A veces resulta difícil, se siente uno desanimado cuando ve que se cierra la noche sobre Boston y no ha llegado uno a donde quería llegar. Jaime parece comprender, se le nota en los ojos cansados con que me mira cuando rendido ya de buscar le digo que regresemos.

Dobla en la primera esquina por donde se pueda doblar. No va muy de prisa. Sabe que siempre tengo esperanzas. Cualquier noche puede llegar a ser la gran noche, la noche del reencuentro, la noche definitiva.

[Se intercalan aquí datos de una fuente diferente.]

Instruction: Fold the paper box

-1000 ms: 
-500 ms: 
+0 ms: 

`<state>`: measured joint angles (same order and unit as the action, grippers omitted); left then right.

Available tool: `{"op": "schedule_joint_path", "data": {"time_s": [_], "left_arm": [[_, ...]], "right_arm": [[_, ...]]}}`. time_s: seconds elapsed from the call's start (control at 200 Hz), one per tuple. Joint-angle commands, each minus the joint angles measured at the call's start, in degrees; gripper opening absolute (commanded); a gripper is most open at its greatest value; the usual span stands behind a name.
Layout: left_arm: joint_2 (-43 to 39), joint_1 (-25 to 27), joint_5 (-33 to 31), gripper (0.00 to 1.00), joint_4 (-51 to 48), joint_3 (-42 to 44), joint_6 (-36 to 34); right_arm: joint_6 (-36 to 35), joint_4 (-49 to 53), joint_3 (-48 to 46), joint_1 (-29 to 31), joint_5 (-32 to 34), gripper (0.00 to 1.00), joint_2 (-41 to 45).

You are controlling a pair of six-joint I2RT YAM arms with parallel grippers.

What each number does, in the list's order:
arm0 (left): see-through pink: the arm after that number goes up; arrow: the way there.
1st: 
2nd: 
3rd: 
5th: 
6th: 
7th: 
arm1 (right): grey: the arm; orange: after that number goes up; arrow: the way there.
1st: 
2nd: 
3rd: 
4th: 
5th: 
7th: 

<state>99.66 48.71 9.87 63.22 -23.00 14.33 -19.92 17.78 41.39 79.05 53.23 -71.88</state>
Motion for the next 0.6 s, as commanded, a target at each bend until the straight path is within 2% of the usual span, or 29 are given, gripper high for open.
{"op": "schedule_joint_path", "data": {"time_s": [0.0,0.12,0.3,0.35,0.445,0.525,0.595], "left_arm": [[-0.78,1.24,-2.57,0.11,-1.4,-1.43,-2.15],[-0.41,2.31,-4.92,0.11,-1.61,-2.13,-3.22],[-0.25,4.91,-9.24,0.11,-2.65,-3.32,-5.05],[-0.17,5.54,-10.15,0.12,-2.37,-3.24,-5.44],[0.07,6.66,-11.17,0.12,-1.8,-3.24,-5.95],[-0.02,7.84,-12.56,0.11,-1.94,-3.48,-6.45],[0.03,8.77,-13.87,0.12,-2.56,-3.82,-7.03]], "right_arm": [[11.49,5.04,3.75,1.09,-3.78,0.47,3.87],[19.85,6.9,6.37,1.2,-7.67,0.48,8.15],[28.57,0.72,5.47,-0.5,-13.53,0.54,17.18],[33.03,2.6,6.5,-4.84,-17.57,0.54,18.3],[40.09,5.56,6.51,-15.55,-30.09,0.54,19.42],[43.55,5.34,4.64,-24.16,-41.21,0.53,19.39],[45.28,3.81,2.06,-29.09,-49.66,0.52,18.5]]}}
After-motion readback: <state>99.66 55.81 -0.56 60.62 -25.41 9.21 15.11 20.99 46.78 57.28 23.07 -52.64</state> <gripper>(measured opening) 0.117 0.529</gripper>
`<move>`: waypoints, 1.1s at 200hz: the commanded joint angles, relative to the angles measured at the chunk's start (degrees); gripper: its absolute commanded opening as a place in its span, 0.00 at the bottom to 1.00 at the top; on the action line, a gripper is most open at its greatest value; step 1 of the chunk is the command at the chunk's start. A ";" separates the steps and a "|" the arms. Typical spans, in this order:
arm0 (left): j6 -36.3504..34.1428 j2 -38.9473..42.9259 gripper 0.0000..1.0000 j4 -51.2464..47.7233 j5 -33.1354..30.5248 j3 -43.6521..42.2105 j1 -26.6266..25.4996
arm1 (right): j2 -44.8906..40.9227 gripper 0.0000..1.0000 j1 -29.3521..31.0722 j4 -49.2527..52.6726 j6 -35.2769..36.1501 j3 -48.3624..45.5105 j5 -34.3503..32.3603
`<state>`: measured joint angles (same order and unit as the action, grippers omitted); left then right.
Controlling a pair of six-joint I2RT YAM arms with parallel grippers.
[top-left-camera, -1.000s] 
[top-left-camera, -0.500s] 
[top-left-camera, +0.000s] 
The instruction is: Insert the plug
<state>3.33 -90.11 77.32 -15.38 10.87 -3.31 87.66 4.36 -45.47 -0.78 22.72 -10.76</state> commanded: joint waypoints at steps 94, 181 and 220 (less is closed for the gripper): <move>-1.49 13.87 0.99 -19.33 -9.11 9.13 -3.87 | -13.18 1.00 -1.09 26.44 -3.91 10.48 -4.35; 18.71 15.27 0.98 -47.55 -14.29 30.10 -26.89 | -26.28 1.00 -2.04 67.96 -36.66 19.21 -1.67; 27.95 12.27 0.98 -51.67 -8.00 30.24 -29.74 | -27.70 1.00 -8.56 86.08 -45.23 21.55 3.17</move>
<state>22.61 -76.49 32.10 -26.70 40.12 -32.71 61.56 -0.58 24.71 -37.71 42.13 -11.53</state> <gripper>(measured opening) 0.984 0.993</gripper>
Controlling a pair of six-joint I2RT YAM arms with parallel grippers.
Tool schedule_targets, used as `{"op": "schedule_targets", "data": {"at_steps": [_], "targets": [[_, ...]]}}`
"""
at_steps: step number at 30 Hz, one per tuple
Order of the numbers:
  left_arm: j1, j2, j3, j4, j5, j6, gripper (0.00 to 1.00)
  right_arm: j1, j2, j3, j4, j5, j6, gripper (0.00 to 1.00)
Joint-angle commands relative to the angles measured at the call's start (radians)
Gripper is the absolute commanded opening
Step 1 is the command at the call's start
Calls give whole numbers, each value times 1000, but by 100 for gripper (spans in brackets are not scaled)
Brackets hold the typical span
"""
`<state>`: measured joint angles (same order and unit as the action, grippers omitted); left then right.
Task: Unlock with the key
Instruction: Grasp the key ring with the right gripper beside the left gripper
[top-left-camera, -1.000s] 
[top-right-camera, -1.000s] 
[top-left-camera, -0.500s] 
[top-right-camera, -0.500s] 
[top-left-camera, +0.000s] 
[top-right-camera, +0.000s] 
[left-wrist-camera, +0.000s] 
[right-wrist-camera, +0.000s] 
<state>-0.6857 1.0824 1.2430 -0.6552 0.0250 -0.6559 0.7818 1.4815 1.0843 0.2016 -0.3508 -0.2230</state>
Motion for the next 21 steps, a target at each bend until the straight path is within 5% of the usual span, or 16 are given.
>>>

Justo llegando a casa, allí, junto a la boca de incendios, diviso dos siluetas que corresponden a las que tengo guardadas en la memoria. Le ordeno a Jaime detenerse. Obedece. Los dos se montan en la limosina sin decir nada. No preguntan nada. Parecen temblar, quizás de frío. Visten harapos de mendigos anacrónicos. No llevan abrigo, ni bufanda, ni guantes.

Se me sientan a ambos lados. Cada cual me echa el brazo que corresponde por la espalda. Siento sus manos frías como adoquines helados sobre los hombros. Me comienzan a llorar los ojos, lloro mucho. No parecen compadecidos. Sólo Jaime mira por el retrovisor para saber si estoy bien. Sigo llorando. Ni el menor gesto en aquellos rostros sin afeitar del griego y del gringo. No puedo controlar el llanto. Me duele, me sigue doliendo, pero no lloro por eso.

Jaime sabe lo que tiene que hacer ahora. Noche tras noche le he repetido las mismas instrucciones, por si teníamos suerte.